De cette manière, en septembre 2012, quelques mois avant la naissance de l’ANC, avait eu lieu la première grande Diada. Tout un succès qui a marqué un nouveau temps pour le mouvement indépendantiste, tant du point de vue économique comme politique. Grâce aux contributions de ses 40 000 membres et aux ventes de merchandising, l’ANC gère actuellement plus de trois millions d’euros par an, utilisés pour promouvoir l’indépendance. « Quand nous avons réussi à mobiliser un million de personnes en faveur de l’indépendance, nous avons convaincu le gouvernement de se joindre à nous », m’a raconté Strubell. Il me résume le rôle fondamental joué par les images d’une foule compacte en utilisant une phrase de sincérité peu fréquence : « personne ne veut faire partie d’une minorité, cela fait sentir misérable et insignifiant ».

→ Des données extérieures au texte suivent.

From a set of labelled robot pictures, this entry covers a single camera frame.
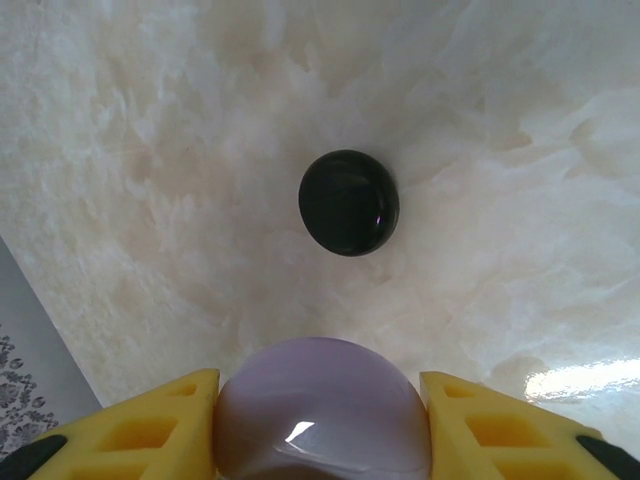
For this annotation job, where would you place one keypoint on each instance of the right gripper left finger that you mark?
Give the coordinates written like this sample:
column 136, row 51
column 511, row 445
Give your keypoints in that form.
column 125, row 440

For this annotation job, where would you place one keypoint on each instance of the black earbud charging case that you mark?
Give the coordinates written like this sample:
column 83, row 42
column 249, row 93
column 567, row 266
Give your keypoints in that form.
column 350, row 200

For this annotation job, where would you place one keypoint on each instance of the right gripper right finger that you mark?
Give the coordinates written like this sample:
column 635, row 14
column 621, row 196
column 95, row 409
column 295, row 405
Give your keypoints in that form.
column 500, row 440

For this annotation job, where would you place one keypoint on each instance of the purple earbud charging case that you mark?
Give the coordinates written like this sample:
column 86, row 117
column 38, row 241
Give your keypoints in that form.
column 320, row 400

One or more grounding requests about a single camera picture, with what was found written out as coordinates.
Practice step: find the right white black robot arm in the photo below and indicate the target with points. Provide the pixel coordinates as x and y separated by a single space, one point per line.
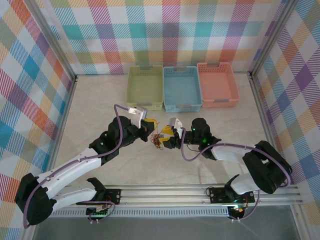
232 153

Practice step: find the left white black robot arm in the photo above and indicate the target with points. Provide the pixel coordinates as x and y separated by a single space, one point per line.
72 167

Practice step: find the green perforated plastic basket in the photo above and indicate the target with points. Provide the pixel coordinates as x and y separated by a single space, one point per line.
143 87

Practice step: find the blue perforated plastic basket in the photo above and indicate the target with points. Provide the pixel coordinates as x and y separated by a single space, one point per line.
182 87

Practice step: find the pink perforated plastic basket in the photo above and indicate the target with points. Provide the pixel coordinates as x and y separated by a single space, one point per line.
217 85

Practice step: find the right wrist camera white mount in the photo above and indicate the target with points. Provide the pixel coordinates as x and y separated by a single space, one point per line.
178 125

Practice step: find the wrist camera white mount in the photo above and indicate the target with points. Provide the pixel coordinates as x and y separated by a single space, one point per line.
178 125
140 112

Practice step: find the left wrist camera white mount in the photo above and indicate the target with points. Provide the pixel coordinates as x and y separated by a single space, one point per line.
140 112

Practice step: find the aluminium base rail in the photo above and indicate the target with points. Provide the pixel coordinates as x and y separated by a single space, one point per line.
162 193

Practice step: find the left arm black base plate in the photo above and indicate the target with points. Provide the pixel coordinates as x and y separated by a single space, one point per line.
113 196

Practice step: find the aluminium frame side rail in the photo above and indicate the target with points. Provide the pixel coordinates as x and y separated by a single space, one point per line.
69 96
260 100

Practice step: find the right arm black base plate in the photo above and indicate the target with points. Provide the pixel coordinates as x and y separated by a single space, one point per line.
217 195

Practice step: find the aluminium frame post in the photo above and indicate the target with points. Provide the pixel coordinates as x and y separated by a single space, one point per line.
55 42
271 37

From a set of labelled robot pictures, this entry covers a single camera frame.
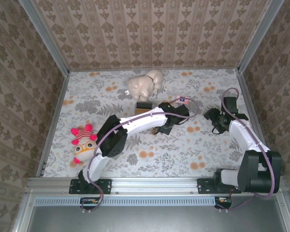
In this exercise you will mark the orange card holder wallet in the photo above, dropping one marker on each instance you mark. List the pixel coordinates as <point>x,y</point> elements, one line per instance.
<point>154,131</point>

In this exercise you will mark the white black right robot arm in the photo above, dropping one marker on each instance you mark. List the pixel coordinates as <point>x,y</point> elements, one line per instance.
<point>246,137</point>

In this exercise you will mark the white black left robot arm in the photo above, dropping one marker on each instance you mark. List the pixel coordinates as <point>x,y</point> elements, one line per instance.
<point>140,123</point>

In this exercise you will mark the gold card stack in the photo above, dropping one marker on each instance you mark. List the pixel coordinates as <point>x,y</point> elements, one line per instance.
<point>142,111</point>

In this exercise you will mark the pink packet with blue label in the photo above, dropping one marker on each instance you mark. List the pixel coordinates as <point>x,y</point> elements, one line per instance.
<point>182,99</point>

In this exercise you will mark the cream plush dog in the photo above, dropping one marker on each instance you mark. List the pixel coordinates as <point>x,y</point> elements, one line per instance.
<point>140,87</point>

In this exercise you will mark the pink horned plush doll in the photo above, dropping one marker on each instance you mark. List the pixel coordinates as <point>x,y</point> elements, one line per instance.
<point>83,151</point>

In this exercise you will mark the black connector board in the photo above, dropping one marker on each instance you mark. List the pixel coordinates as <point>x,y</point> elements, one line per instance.
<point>223,201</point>
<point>90,201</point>

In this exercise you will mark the grey metal sheet panel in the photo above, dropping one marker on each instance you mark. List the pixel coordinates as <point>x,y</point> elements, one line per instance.
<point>147,220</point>

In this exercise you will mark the aluminium side rail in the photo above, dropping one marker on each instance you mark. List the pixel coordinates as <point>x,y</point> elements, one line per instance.
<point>247,96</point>
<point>57,108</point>

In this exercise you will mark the aluminium back rail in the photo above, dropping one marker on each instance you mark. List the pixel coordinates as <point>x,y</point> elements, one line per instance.
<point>154,69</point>

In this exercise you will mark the aluminium mounting rail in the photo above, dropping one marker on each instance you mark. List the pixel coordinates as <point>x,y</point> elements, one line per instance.
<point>154,186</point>

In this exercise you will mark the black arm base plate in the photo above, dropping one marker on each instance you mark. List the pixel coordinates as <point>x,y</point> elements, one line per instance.
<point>106,186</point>
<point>205,186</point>

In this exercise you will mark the aluminium frame post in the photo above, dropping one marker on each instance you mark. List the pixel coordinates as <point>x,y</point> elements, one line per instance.
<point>259,36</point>
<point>45,36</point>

Même en assurant qu’il ne dépend pas du gouvernement catalan, en réalité l’ANC agit comme une organisation progouvernementale, comme l’explique Guillem Martinez. Elle justifie toutes les décisions prises par le gouvernement, aide Artur Mas – en le présentant comme le protagoniste d’une mission historique – à éviter le coût électoral de ses politiques d’austérité et des scandales de la corruption de son parti, ou bien fait pression sur ERC pour l’obliger à accepter de se présenter aux élections de 2015 dans une liste jointe avec CDC appelée Junts pel Sí (JxSí).

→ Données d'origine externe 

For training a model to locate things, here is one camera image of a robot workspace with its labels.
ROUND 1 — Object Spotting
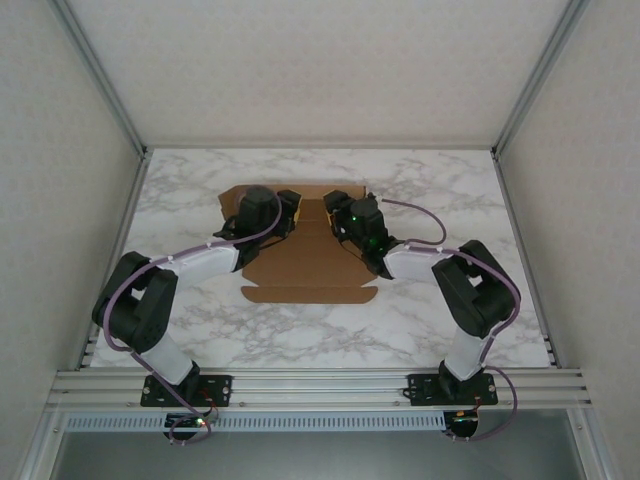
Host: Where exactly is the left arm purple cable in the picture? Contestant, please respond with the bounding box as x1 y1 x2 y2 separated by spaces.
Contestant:
104 184 284 446

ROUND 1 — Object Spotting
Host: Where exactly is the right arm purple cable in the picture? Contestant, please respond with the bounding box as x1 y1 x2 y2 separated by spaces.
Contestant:
382 197 524 444

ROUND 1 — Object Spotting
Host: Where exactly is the lower aluminium frame post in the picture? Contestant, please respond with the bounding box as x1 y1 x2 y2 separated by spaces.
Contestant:
14 409 66 480
564 407 611 480

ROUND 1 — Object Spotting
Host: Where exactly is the aluminium frame post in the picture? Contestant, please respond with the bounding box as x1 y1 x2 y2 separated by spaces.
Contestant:
490 0 594 157
14 409 66 480
47 0 149 156
564 407 611 480

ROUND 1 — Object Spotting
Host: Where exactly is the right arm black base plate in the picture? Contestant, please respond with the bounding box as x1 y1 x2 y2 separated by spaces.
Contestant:
407 372 501 407

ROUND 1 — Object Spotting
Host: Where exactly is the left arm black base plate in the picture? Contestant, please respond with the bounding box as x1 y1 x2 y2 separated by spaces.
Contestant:
139 373 235 409

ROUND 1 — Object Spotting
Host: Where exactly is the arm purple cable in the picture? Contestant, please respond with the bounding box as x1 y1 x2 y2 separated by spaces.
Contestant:
104 184 284 446
382 197 524 444

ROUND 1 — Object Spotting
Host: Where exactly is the aluminium mounting beam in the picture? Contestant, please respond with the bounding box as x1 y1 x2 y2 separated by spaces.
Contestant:
47 367 594 414

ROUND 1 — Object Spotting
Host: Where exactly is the slotted grey cable duct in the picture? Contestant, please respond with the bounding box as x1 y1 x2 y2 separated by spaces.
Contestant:
64 410 449 434

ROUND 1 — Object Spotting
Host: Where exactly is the brown cardboard box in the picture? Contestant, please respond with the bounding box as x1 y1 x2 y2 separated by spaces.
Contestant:
217 183 379 305

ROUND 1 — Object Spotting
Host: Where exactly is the aluminium table side rail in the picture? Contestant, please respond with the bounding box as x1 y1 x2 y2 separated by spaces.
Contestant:
74 149 152 372
492 149 559 370

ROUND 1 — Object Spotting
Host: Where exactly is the aluminium frame cross rail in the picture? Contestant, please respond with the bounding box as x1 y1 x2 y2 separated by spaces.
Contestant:
143 143 497 151

Malgré que ses présidents n’ont pas été élus par les catalans, ils font partie du groupe sélecte qui se réunit avec Carles Puigdemont pour décider de la  stratégie à appliquer avant et après le référendum du 1er octobre 2017 et pour diriger la politique catalane, tête à tête avec les chefs des 3 partis indépendantistes, les personnes de confiance du président, et d’autres idéologues de l’indépendance. « Les partis font de la politique, et l’ANC et Òmnium Cultural s’occupent de la mobilisation des masses. Ils peuvent faire sortir un million de personnes dans la rue. Aucun parti n’a une force comparable », reconnaissait un dirigeant d’ERC, qui admettait ainsi une « coordination » politique avec ces organisations  […]

Chapitre 7
Diadas: de la révolution des sourires à la haine décomplexée.

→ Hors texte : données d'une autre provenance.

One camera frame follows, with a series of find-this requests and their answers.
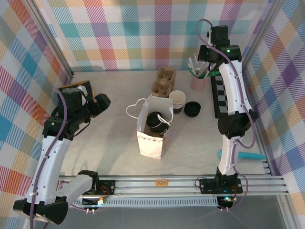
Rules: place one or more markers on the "stack of paper cups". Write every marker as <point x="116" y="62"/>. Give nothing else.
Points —
<point x="177" y="97"/>

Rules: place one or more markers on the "teal plastic tool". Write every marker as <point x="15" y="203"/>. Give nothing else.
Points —
<point x="252" y="156"/>

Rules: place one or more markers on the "navy topped tan sponge block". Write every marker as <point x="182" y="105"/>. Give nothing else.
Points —
<point x="90" y="87"/>

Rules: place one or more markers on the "small controller circuit board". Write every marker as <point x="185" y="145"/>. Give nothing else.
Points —
<point x="100" y="202"/>
<point x="227" y="200"/>

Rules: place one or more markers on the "white wrapped straw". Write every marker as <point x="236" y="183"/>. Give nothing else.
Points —
<point x="191" y="66"/>
<point x="196" y="57"/>
<point x="204" y="69"/>

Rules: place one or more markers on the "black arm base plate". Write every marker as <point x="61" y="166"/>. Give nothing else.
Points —
<point x="207" y="186"/>
<point x="109" y="186"/>

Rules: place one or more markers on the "stack of cardboard cup carriers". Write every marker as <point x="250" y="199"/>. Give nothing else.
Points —
<point x="162" y="88"/>

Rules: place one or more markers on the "small orange label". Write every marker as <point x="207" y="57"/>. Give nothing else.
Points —
<point x="161" y="183"/>

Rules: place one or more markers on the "stack of black cup lids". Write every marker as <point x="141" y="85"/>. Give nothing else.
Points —
<point x="192" y="109"/>

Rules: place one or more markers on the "white cartoon print paper bag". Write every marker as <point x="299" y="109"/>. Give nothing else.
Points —
<point x="150" y="148"/>

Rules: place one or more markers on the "black grey chessboard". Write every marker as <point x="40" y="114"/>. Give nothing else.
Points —
<point x="218" y="95"/>

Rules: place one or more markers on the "pink straw holder cup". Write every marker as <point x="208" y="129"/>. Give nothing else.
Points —
<point x="199" y="82"/>

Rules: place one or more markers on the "aluminium frame post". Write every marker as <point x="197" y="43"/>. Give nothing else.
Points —
<point x="260" y="35"/>
<point x="53" y="40"/>

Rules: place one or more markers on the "aluminium frame rail with slots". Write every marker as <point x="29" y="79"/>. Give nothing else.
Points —
<point x="143" y="188"/>

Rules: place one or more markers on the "green plastic stirrer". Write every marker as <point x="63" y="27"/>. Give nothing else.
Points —
<point x="213" y="72"/>

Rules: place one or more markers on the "aluminium frame side rail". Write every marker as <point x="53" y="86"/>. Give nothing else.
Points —
<point x="263" y="140"/>

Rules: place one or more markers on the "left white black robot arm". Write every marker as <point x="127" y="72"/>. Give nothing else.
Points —
<point x="47" y="171"/>

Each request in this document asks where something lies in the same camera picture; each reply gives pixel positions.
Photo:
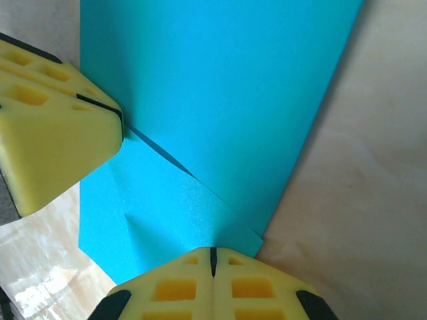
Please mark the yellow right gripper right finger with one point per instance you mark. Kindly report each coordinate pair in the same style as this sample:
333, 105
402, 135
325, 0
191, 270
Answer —
253, 293

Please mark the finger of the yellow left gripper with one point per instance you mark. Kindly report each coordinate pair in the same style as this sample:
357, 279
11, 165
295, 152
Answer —
50, 71
60, 150

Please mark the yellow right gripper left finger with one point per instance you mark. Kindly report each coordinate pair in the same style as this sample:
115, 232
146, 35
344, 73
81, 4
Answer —
173, 293

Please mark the blue square paper sheet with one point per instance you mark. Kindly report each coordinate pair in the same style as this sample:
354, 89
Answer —
217, 83

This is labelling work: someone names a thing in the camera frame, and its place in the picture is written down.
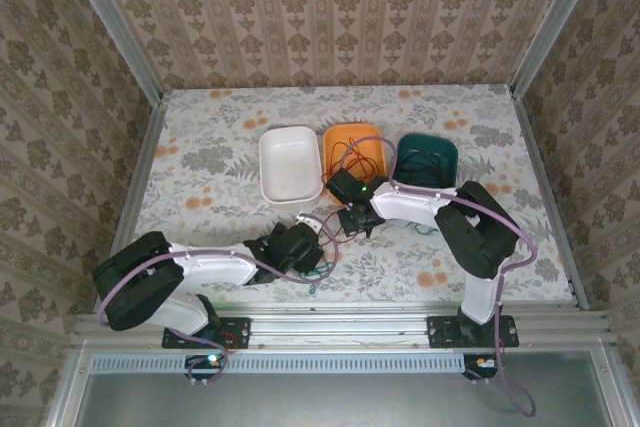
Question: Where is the thin red cable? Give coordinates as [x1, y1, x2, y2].
[322, 136, 385, 261]

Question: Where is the thin green cable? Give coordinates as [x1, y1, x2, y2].
[302, 222, 440, 294]

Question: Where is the thin black cable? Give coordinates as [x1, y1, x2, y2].
[398, 148, 455, 184]

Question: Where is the orange plastic tray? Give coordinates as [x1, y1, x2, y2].
[322, 121, 389, 206]

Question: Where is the white plastic tray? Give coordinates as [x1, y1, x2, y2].
[258, 125, 325, 206]

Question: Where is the teal plastic tray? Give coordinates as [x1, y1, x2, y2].
[391, 132, 460, 188]

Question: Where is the floral tablecloth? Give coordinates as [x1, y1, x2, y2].
[117, 84, 574, 306]

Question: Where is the grey metal lower shelf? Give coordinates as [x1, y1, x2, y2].
[74, 371, 619, 427]

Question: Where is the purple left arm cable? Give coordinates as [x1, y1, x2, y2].
[95, 216, 340, 386]

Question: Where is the aluminium frame rail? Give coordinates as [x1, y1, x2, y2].
[73, 302, 612, 349]

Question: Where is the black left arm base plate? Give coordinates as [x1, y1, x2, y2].
[162, 316, 251, 350]

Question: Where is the grey slotted cable duct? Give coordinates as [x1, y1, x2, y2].
[89, 351, 466, 374]

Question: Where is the aluminium side rail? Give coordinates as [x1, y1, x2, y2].
[508, 85, 591, 311]
[93, 94, 170, 313]

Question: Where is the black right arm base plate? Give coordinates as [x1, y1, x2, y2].
[427, 315, 519, 348]

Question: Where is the aluminium frame post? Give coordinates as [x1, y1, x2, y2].
[509, 0, 609, 98]
[57, 0, 164, 101]

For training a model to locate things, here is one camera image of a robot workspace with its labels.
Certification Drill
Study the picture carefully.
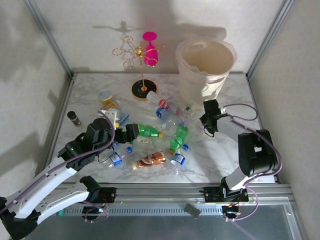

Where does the crushed clear plastic bottle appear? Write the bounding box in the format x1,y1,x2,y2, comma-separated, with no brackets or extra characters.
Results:
166,96,188,126

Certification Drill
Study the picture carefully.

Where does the clear bottle white green label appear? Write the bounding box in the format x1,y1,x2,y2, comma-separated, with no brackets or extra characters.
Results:
133,136,153,145

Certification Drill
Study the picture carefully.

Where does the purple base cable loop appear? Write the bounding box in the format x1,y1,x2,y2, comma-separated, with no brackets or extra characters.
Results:
222,186,259,222
83,199,111,223

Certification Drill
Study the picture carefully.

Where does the aluminium mounting rail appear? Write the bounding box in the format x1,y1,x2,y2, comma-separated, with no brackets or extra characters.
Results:
59,183,293,207

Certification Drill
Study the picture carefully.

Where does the gold wire glass rack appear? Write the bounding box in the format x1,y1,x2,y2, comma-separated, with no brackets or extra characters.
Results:
111,36,168,102

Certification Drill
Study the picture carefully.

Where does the clear bottle red label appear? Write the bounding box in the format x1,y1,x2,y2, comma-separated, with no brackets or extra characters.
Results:
146,90,173,109

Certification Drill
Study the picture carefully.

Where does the clear bottle green cap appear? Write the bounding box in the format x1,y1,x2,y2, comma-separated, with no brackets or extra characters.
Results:
183,104,197,118

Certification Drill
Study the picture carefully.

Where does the aluminium table side rail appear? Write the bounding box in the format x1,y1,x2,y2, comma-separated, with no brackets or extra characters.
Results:
41,73,77,185
246,72,281,185

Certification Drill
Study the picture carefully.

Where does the black spice jar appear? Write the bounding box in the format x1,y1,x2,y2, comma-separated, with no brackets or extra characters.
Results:
66,110,82,127

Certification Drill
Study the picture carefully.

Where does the aluminium frame post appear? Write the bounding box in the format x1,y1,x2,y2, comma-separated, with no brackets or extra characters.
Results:
245,0,296,79
23,0,75,77

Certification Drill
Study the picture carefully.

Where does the clear bottle blue label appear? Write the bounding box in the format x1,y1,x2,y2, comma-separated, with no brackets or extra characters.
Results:
155,106,187,130
107,146,134,170
169,144,190,175

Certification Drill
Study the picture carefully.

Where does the yellow can silver lid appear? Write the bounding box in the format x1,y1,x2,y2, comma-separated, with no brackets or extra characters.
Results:
97,89,113,106

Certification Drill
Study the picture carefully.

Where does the brown chocolate drink bottle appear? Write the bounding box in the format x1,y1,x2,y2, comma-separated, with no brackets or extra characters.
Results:
131,151,167,171

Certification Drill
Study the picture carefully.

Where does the small black clip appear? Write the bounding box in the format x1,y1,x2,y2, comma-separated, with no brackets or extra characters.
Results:
183,203,202,219

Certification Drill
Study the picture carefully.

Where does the white plastic bin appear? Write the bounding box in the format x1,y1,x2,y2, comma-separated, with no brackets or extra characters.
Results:
175,36,238,111

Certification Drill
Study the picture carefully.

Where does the green bottle yellow cap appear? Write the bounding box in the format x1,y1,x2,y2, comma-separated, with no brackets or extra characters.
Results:
133,123,165,139
167,124,190,155

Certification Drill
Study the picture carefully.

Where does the pink wine glass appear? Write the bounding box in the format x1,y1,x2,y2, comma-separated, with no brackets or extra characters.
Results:
142,31,160,68

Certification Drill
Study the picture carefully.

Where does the perforated cable tray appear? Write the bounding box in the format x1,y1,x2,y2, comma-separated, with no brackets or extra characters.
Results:
57,204,226,217

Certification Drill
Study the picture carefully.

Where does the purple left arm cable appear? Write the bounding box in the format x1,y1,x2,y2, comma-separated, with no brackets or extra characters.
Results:
0,111,117,216

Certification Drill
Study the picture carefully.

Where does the crushed bottle blue print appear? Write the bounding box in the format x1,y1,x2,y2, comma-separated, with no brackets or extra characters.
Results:
116,108,131,127

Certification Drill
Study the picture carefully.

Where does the steel base sheet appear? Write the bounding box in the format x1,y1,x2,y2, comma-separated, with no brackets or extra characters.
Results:
23,204,305,240

[…] Un certain temps plus tard, dans une cour de l’Université de Barcelone, j’ai de nouveau senti des frissons devant les réponses d’un groupe de filles de vingt ans à propos de l’indépendance. C’était le mois de novembre. Elles étaient toutes favorables à l’indépendance, sauf l’une d’entre–elles, qui expliquait, timidement, qu’elle « n’était pas d’ici », et que donc elle n’y était pas favorable. La jeune était née à Barcelone. Elle y avait grandi.  Elle l’aimait. Et, cependant, de manière spontanée, elle m’avait répondu « je ne suis pas d’ici ». Ce qui m’a étonnée c’est que ses amies écoutaient, affirmaient, mais aucune ne lui a fait voir que Barcelone c’était chez elle, même si ses parents venaient d’une autre région. Tout au contraire. L’une d’entre elles, malgré qu’elle était sympathisante de ERC, a prononcé quelques paroles qui frôlaient la xénophobie : elle a dit que la solidarité des catalans ne pouvait pas continuer à être utilisée pour subventionner les « paresseux » extrémènes, car, « s’ils sont pauvres, c’est parce qu’ils ne font pas d’effort » […]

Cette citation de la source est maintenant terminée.